Nahid Bhadelia, the medical director of the Special Pathogens Unit at Boston Medical Center, said that the results indicate it may be useful to test patients’ antibody response to identify those who may be headed toward worse clinical outcomes. “This is not currently done,” she wrote in an email to STAT, but there could be a place for it if the large study pans out.
“We have made advances in reducing mortality in hospitalized patients, but we haven’t found anything yet that decreases chances of hospitalization in the first place,” Bhadelia wrote.
What she needs to see now, she said, are results on hospitalization, disease worsening, and mortality in the ongoing larger study.
On a conference call after the data were released, Yancopoulos said that the “consistent picture” provided by the data meant that it should be considered by the FDA.
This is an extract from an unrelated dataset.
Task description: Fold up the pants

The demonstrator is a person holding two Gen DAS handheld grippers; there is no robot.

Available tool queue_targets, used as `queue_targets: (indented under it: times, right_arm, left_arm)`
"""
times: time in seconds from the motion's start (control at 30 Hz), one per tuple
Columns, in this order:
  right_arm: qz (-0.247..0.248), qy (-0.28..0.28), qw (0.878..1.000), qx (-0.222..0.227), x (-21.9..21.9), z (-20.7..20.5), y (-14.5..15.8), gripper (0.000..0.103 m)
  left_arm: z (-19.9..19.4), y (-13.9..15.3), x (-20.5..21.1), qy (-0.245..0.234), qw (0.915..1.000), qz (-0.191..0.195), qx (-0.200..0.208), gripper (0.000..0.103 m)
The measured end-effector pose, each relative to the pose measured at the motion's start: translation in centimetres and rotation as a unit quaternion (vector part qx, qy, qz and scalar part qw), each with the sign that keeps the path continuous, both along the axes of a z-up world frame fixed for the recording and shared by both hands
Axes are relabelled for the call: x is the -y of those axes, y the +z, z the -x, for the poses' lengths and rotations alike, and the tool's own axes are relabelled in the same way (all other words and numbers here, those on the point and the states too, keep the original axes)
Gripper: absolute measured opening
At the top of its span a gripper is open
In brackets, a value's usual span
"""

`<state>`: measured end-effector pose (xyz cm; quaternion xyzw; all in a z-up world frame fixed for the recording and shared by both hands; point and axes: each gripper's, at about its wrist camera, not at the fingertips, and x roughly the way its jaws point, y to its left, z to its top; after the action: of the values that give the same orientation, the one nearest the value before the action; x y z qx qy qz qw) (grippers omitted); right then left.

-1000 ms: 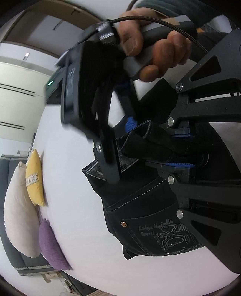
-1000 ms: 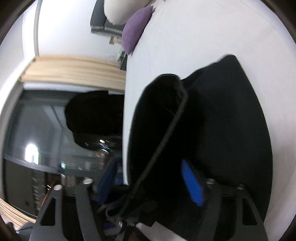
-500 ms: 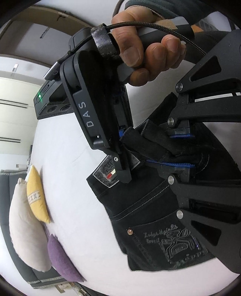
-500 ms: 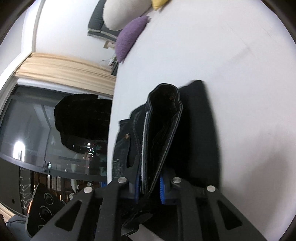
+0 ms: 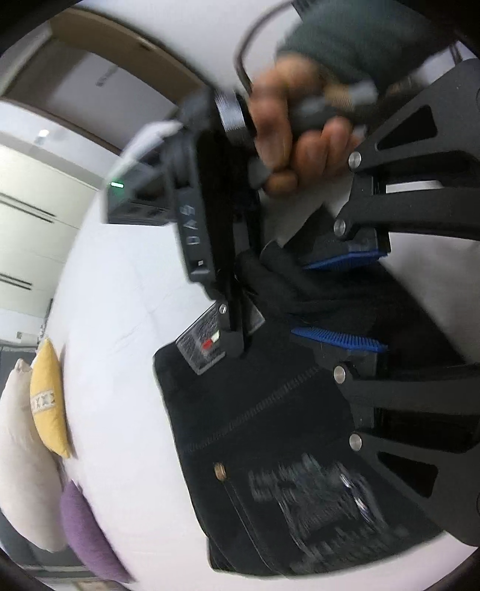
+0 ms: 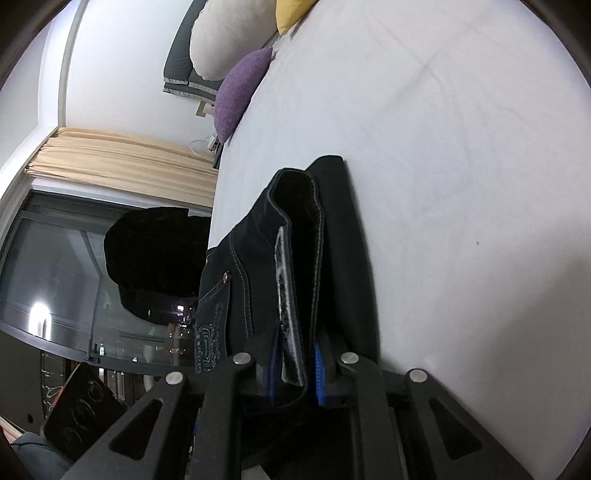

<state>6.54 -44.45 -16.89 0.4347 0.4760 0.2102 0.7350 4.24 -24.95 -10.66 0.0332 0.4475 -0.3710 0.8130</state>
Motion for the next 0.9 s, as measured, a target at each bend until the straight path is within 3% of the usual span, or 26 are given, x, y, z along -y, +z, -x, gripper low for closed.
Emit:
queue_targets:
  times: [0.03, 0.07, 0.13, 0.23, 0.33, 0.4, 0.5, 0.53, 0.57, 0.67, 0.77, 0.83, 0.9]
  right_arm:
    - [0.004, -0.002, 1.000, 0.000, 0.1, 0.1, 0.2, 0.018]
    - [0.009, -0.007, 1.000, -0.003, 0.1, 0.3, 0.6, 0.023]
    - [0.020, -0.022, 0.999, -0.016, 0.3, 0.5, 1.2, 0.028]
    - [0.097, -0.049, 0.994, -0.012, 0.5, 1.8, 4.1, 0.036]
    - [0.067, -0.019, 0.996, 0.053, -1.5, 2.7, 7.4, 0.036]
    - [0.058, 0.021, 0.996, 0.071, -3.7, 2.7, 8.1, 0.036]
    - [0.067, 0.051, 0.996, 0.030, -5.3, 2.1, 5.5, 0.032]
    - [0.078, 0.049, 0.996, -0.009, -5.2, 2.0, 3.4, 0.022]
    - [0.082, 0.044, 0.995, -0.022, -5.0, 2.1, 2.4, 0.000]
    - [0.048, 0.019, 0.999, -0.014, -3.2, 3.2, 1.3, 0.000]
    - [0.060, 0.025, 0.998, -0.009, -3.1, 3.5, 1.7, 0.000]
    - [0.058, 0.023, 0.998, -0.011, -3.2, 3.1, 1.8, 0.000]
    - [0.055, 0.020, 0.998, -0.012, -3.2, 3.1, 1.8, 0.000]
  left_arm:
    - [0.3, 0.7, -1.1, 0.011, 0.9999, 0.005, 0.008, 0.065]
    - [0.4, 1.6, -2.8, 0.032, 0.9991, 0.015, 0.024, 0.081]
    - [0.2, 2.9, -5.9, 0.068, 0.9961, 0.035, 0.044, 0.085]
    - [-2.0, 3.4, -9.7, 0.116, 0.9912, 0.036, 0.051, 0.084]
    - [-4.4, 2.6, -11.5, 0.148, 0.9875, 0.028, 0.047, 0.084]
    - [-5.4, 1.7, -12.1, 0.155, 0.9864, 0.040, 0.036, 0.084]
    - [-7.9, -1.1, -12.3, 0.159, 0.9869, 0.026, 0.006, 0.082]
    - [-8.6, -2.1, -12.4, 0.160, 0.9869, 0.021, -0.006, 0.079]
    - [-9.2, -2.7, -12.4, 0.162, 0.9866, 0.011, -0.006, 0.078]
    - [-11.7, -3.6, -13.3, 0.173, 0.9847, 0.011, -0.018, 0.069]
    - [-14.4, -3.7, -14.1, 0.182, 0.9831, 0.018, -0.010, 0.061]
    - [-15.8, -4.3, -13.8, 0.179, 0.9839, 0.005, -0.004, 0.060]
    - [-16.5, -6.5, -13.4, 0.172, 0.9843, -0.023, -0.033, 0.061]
“I think it deserves to be discussed with the regulatory authorities because of all of the societal implications,” he said. “And I think it’s not up to us. I mean, you know, we’re not going to be the arbiter on this. We think that there is a lot of evidence here to suggest that this is a therapeutic solution that could really benefit quite a number of individuals and patients.”
If the FDA were to clear the antibody, would Regeneron be able to make enough? Could a testing regimen be implemented on the fly?
“This is something that we as a society are going to have to grapple with: How to utilize a potentially powerful weapon in the most powerful way to control and fight back against this pandemic,” Yancopoulos said.